Vancouver, Canada, Jul 27, 2010 / 23:10 pm
With “overwhelming support,” a recent meeting of leaders in the Anglican Catholic Church of Canada (ACCC) voted to unite with the Roman Catholic Church through the Apostolic Constitution created by Pope Benedict XVI.
The ACCC, part of the Continuing Anglican Movement, is made up of more than two dozen congregations. Its Eighth Provincial Synod and Thirteenth Diocesan Synod were held simultaneously at the Rosemary Heights Retreat Center in Surrey, British Columbia.
The website VirtueOnline.org published a letter from Dean Shane B. Janzen detailing the event.

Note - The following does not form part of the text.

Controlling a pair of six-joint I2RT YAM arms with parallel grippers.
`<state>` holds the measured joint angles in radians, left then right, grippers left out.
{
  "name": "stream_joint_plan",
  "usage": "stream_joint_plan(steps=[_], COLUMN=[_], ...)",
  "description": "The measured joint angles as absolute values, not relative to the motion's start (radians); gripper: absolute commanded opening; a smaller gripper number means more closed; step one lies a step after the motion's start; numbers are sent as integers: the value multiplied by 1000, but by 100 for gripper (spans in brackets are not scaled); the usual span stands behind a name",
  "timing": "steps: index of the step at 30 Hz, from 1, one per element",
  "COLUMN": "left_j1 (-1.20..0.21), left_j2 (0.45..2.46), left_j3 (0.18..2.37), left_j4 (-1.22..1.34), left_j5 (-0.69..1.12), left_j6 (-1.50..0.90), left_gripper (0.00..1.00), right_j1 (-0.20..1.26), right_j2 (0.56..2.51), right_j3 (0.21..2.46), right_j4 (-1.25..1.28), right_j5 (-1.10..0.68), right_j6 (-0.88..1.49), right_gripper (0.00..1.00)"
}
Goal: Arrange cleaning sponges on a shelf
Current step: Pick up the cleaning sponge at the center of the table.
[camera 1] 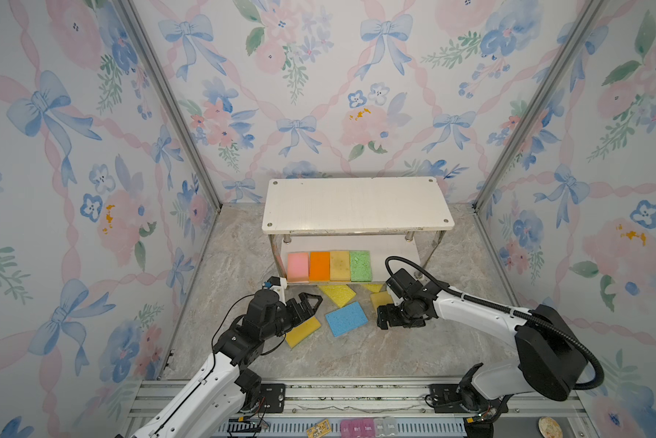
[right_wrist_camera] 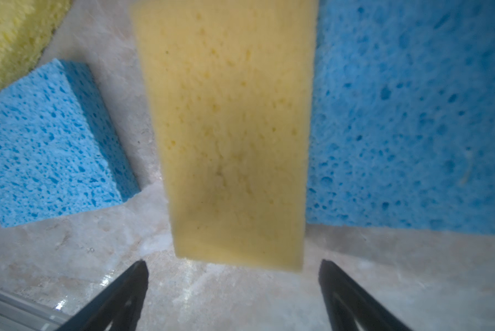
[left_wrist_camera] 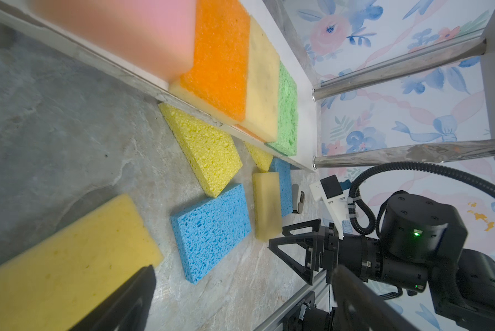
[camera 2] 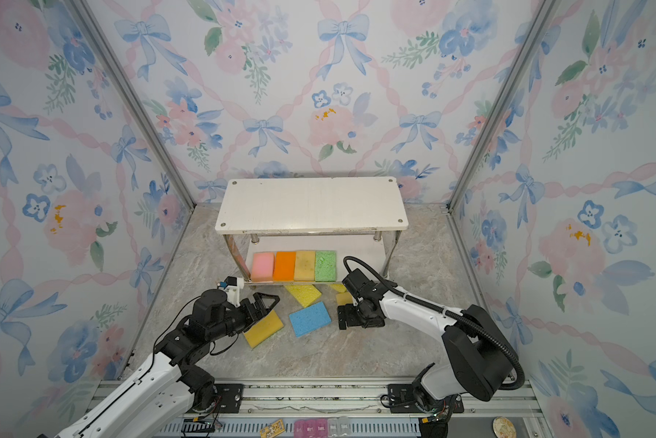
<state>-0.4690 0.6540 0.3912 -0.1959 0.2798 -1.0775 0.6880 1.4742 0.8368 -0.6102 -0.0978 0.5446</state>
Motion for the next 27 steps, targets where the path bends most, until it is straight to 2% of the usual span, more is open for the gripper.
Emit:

The meeting was attended by four ACCC bishops, including Bishop Peter Wilkinson, the communion’s Metropolitan and Ordinary. Archbishop John Hepworth, the Australia-based Primate of the Traditional Anglican Communion (TAC), was also present.
The discussion included the House of Clergy and the House of Laity and focused on the implementation of a proposed Canadian Anglican Catholic Ordinariate under the Apostolic Constitution “Anglicanorum Coetibus.”
Support for the Ordinariate was unanimous in the House of Clergy and received 25 of 30 votes from lay delegates, with two members opposing the proposal and three abstaining.
The synod then passed a resolution enabling Bishop Wilkinson, with the advice and consent of the Provincial Council, to enact the necessary canonical ordinances and rules to establish the Ordinariate.
The House of Clergy elected members of the Interim Governing Council, which nominated and elected Bishop Wilkinson as the first Bishop Ordinary of the proposed Ordinariate.
According to Dean Janzen’s letter, the Diocesan Council also made financial changes to ensure that the diocese’s restricted funds are protected from “any potential litigation.”
Dean Janzen wrote that the focus of the synod was “the worship and praise of Almighty God; the proclamation of Christ's saving Truth; and faithful witness to the faith, order and discipline to Christ's one, holy, catholic and apostolic Church.”
He reported that attendees left with “a renewed sense of optimism for the future and a clear vision for the present.”
“With the overwhelming support of clergy and laity for unity with the See of Peter and the establishment of a Canadian Anglican Catholic Ordinariate, our Diocese is now able to move forward united, renewed, and hopeful,” his letter read, according to VirtueOnline.